Nichts gegen Marko, aber er wird dort ja kaum ein­ge­setzt.

Ein war­nendes Bei­spiel für Sie?
Nein. Das heißt ja nicht, dass ich mich nicht durch­setzen würde.

Wel­cher Verein müsste denn anklopfen, damit Sie bei Werder um die Frei­gabe bitten?
Das kann ich nicht sagen.

Weil Sie es nicht sagen dürfen?
Weil ich es nicht weiß. Fest steht, dass ich erst einmal hier in Bremen zu Top­form auf­laufen und alles für diesen Verein geben will. Der Rest ent­wi­ckelt sich von allein.

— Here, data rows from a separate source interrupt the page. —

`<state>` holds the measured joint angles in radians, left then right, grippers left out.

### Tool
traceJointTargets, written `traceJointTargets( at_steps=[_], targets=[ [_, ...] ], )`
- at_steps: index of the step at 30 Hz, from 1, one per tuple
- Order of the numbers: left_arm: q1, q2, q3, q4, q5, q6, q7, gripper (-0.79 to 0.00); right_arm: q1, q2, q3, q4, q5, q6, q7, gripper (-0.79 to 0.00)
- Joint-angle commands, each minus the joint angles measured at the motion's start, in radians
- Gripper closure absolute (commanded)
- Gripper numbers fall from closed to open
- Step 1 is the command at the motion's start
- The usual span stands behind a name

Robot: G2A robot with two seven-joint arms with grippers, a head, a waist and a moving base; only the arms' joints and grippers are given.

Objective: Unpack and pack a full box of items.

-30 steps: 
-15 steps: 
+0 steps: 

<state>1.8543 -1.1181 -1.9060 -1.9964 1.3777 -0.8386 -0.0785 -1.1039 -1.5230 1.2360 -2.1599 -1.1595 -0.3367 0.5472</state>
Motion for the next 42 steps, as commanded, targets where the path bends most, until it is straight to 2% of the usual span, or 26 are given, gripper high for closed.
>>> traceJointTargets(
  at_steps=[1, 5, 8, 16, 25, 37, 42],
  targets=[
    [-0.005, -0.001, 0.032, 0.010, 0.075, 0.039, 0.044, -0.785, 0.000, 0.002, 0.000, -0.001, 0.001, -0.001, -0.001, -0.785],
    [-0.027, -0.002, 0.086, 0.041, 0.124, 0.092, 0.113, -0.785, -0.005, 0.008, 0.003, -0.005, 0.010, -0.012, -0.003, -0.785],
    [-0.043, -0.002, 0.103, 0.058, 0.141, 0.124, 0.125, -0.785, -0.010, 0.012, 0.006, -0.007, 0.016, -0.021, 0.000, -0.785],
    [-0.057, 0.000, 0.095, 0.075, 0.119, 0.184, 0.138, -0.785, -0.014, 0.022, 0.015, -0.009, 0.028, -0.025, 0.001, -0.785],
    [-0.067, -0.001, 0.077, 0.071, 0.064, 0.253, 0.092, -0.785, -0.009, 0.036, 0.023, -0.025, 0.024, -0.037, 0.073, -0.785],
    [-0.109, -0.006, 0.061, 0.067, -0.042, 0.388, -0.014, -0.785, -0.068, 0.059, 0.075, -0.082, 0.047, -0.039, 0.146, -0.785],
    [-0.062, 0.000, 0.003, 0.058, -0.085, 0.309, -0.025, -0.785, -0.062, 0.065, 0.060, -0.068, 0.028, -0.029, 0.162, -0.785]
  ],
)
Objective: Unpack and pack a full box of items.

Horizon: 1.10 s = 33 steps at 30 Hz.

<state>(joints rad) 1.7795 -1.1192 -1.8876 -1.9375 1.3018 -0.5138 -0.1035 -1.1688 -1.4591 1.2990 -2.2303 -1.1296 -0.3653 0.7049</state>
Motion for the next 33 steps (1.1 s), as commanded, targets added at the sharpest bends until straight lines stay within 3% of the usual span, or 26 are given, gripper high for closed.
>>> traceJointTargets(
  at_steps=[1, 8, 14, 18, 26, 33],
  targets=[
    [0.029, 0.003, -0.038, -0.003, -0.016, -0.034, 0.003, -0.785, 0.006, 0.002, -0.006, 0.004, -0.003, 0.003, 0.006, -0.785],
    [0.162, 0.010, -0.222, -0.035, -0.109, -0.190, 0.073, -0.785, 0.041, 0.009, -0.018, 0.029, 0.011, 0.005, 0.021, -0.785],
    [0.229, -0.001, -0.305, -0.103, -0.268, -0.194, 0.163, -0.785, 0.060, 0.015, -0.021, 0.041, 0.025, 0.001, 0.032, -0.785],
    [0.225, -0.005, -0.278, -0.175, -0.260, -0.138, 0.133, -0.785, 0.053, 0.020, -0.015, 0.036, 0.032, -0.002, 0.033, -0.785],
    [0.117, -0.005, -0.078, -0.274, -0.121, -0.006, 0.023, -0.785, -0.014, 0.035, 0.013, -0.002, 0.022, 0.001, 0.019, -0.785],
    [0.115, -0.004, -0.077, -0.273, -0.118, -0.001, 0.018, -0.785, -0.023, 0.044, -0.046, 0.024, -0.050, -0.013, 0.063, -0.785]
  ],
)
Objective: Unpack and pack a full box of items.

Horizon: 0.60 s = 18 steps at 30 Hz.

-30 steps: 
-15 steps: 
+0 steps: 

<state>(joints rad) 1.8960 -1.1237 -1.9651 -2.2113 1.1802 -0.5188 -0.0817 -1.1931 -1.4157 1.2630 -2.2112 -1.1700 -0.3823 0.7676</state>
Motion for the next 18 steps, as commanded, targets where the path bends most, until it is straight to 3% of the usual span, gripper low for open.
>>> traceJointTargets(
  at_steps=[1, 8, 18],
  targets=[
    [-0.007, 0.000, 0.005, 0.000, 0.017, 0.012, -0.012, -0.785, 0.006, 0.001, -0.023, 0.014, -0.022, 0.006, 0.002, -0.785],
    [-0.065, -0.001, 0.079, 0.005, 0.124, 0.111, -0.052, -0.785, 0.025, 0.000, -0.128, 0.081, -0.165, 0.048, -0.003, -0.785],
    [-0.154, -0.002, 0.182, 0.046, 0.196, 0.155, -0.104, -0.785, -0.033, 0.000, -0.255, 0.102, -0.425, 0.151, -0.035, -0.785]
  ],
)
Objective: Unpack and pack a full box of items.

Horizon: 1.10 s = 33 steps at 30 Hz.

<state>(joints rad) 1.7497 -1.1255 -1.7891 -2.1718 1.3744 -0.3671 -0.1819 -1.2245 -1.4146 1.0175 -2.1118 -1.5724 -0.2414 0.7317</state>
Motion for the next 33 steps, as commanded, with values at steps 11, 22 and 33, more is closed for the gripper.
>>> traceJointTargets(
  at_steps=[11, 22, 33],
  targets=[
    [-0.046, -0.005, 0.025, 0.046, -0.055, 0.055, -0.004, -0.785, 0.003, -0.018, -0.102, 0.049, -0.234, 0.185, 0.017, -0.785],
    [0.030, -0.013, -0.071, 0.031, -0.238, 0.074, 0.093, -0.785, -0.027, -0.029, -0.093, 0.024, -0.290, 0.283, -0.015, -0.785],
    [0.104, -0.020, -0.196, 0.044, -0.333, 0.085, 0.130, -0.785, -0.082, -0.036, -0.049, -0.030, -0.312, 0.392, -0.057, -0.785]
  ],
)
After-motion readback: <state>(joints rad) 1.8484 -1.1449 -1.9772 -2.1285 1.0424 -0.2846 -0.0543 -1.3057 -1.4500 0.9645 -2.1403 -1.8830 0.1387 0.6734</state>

Heißt geben“ in diesem Fall zurück­geben“?
Es stimmt, der Verein hatte viel Geduld mit mir und hielt zu mir, als es nicht so gut lief. Da möchte ich vor allem unseren Trainer Thomas Schaaf her­vor­heben. Ich bin ihm etwas schuldig, ganz klar.

Wel­cher Trainer hat Sie bis­lang am meisten geprägt?
Schon Thomas Schaaf, allein durch die Dauer unserer Zusam­men­ar­beit. Dadurch hat sich ein ganz großes Ver­trauen ent­wi­ckelt, er ist wie ein Vater für mich. Aber auch Steve McClaren war wichtig, der mich bei Twente Enschede zum Stamm­spieler machte, und José Mour­inho, obwohl ich bei Inter Mai­land kaum zum Zuge kam. Sein Sach­ver­stand und seine Beses­sen­heit haben mich tief beein­druckt.

Hätten Sie Lust, Marko Arn­au­to­vics Trainer zu sein?
Ich glaube, die Geduld hätte ich nicht. Ich bewun­dere Thomas Schaaf dafür.

Es gibt erstaun­liche Par­al­lelen zwi­schen Ihnen und Zlatan Ibra­hi­movic: die Her­kunft, die raue Jugend, der starke Eigen­sinn, die genia­li­sche Spiel­weise. Ist er eine Art Vor­bild für Sie?
Zlatan ist Zlatan. Das kann man nicht nach­ma­chen.

Wann ist Marko end­lich Marko?
Das dauert noch eine Weile. Aber es wird pas­sieren.

Auf einer Skala von 1 bis 10: Wo sehen Sie sich in Ihrer Ent­wick­lung als Fuß­baller?
7. Das ist auch meine Glücks­zahl.

Errei­chen Sie die 10 noch?
Nein, die erreicht keiner, nicht mal Zlatan. Aber es muss das Ziel sein.